Edmund Moore’s library, in which we sat after dinner, was a magnificent two-story affair lined with shelves of oak inset with cherry. The second tier was ringed with a catwalk; several library ladders rested against the first-tier cases. In the dim lighting the room seemed to glow amber.

Moore had one of the finest personal libraries I had ever seen, which included an impressive collection of books about espionage and intelligence. Some of them were accounts by Soviet and East Bloc defectors, which Ed Moore had placed with American and British publishers, in the years when the CIA did such things. (Openly, anyway.) Entire bookcases were devoted to the works of Carlyle, Dickens, Ruskin.

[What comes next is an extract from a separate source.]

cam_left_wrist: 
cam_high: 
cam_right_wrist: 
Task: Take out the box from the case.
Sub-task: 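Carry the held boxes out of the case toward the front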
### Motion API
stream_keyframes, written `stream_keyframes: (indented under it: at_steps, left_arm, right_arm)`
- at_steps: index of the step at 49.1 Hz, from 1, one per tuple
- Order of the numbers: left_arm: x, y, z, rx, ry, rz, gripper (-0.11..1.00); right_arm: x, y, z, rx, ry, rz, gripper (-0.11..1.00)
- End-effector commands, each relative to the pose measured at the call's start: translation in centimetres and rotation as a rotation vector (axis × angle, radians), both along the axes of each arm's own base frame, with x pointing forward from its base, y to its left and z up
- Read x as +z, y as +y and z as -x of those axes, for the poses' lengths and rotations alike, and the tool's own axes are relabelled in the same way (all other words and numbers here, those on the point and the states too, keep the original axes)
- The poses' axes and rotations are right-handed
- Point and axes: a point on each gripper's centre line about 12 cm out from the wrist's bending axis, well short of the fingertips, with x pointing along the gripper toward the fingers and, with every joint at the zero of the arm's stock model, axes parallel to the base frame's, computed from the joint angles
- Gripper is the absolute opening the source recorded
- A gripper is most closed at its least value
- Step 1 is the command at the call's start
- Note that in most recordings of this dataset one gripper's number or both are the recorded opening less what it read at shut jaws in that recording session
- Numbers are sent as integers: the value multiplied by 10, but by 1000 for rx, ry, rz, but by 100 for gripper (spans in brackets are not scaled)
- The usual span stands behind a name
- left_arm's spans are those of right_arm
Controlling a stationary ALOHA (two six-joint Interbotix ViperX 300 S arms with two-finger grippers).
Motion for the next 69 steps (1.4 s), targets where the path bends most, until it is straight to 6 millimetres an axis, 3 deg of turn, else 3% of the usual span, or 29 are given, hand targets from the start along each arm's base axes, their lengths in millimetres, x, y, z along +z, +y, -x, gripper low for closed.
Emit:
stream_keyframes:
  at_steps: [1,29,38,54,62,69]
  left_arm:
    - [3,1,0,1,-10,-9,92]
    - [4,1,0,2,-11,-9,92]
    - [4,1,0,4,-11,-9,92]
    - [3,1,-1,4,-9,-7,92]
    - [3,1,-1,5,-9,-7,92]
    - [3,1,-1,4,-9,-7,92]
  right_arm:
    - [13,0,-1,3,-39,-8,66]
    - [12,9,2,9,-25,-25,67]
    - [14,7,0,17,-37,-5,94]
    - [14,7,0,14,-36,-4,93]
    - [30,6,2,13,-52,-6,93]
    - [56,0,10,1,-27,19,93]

They had the look of those books you could purchase by the yard from an interior decorator to simulate the look of an old baronial library, but I knew that Ed Moore had painstakingly collected them all at auctions and in book shops in Paris and London, and in secondhand stores and barns throughout the U. S.” and no doubt had read them all, at one time or another.

A fire crackled in the fireplace, illuminating the room with a cozy ocher light. We sat in worn leather armchairs before the flames. He sipped a 1963 vintage port of which he was especially proud; I had a single-malt.

I appreciated the atmosphere Moore had so carefully arranged for himself. In his town house we were no longer in Georgetown in the 1990s, crammed with video rental places, Tan-O-Ramas, and Benettons, but in Edwardian England. Edmund Moore was a midwesterner, really an Oklahoman, but over his years with CIA he’d become as tweedy and Ivy League as any Yalie or Princetonian in his generation. It wasn’t an affectation; that was simply what happened after enough time in an organization like the CIA. In fact, the Agency had changed around him.